#### TASK DIRECTIONS:
Your job is to set down the stretch of entries that opens with the line containing "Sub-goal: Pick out" and closes with the line containing "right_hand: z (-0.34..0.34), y". Keep both end lines, copy each exactly, and add nothing.

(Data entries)
[Start of Attachment]

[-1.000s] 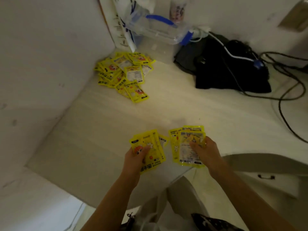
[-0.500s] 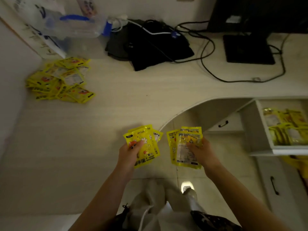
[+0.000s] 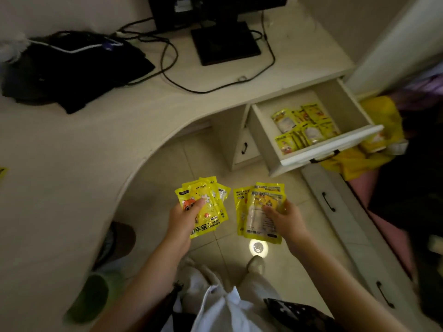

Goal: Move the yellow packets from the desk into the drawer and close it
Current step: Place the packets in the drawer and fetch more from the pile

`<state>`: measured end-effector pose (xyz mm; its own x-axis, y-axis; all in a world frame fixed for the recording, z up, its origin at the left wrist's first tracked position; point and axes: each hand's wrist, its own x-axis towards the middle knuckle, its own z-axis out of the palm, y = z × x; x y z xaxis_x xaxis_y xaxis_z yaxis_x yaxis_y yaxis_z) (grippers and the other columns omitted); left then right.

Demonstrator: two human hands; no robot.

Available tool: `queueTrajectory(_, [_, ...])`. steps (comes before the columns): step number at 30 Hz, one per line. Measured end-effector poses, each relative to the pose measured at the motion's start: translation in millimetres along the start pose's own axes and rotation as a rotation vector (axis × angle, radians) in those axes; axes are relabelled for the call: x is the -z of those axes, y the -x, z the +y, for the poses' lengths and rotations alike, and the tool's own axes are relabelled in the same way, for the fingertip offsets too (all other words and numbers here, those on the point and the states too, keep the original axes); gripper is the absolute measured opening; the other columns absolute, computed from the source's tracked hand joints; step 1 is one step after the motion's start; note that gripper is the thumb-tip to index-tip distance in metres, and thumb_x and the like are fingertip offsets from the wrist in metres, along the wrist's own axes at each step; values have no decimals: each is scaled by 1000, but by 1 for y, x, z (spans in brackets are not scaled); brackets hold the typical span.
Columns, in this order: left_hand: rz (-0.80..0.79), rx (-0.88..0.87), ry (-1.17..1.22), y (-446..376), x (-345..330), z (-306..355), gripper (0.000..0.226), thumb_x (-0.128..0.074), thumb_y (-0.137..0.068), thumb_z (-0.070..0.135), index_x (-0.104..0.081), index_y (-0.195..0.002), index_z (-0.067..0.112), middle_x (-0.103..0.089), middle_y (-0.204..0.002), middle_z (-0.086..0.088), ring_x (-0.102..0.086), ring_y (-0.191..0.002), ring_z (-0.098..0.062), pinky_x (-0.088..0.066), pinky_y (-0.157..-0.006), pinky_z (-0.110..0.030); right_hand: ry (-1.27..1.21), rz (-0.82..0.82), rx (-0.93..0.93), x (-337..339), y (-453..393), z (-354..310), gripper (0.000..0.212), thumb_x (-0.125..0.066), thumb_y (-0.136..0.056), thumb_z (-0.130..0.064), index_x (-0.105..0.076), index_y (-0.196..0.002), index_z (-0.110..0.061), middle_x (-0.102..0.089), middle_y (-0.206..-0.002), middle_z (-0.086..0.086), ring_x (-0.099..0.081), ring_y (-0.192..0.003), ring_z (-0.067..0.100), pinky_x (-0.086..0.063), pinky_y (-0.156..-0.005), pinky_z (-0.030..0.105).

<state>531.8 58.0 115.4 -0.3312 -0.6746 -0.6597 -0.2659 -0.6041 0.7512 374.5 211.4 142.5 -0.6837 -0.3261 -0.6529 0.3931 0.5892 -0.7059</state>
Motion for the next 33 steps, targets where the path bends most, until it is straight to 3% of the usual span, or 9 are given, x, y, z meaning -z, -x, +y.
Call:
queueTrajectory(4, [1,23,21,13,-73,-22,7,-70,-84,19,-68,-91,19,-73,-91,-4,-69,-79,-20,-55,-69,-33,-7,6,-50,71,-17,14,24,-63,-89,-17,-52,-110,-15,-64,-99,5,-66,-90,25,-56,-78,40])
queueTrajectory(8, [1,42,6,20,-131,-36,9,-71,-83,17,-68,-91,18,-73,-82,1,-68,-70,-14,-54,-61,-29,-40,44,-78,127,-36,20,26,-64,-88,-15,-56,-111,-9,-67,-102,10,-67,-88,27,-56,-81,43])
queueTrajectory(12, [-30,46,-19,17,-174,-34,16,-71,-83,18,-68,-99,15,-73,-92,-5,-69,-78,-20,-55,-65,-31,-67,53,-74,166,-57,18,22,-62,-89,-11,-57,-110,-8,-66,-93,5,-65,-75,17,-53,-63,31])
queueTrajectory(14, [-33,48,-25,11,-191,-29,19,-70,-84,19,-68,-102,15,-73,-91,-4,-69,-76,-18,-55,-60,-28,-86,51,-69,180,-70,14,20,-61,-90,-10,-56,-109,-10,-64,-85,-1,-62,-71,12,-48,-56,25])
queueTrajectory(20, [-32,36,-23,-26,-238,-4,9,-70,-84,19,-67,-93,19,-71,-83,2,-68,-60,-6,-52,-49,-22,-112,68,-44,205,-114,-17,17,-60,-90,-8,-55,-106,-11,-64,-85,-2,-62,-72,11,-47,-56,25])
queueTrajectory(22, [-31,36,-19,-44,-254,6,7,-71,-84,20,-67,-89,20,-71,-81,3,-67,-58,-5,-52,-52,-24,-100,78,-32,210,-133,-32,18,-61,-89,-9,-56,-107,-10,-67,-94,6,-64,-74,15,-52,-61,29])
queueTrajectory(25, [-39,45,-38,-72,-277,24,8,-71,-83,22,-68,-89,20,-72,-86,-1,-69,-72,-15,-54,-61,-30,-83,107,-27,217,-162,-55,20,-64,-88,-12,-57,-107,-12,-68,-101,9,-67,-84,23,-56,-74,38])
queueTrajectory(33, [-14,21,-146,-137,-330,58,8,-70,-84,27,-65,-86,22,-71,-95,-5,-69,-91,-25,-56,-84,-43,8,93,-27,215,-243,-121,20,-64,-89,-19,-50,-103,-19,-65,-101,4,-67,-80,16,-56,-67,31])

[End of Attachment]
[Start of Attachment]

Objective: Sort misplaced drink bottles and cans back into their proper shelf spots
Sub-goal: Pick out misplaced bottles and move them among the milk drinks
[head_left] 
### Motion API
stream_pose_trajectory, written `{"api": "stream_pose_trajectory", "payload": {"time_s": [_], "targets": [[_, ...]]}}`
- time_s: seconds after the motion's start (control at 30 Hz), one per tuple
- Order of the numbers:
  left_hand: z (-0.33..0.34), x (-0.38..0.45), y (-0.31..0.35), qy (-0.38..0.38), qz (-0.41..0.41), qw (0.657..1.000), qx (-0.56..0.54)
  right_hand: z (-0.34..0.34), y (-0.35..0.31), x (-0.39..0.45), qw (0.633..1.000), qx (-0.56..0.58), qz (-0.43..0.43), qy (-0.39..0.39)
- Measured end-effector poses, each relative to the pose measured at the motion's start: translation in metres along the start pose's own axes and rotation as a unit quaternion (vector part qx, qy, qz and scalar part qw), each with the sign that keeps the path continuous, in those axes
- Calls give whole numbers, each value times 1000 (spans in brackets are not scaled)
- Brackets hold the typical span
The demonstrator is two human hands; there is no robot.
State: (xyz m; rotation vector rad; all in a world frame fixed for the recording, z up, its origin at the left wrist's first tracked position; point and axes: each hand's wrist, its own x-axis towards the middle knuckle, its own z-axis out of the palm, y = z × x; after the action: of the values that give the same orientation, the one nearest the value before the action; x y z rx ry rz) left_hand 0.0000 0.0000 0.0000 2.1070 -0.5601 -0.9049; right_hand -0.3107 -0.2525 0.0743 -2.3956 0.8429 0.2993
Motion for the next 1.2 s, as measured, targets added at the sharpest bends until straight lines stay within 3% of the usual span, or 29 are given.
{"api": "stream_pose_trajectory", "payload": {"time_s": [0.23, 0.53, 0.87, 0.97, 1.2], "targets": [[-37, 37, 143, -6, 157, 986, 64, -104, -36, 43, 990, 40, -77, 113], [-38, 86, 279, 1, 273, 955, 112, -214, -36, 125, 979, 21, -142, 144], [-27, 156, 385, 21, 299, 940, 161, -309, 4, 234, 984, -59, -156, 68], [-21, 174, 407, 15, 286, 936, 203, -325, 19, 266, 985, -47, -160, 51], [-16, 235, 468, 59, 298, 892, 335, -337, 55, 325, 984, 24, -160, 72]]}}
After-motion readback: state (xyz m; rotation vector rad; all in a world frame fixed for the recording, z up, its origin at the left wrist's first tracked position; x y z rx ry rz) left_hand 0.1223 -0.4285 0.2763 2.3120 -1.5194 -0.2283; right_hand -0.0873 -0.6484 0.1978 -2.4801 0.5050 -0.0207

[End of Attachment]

#### WRITTEN SOLUTION:
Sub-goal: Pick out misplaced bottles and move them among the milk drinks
[head_left] 
### Motion API
stream_pose_trajectory, written `{"api": "stream_pose_trajectory", "payload": {"time_s": [_], "targets": [[_, ...]]}}`
- time_s: seconds after the motion's start (control at 30 Hz), one per tuple
- Order of the numbers:
  left_hand: z (-0.33..0.34), x (-0.38..0.45), y (-0.31..0.35), qy (-0.38..0.38), qz (-0.41..0.41), qw (0.657..1.000), qx (-0.56..0.54)
  right_hand: z (-0.34..0.34), y (-0.35..0.31), x (-0.39..0.45), qw (0.633..1.000), qx (-0.56..0.58), qz (-0.43..0.43), qy (-0.39..0.39)

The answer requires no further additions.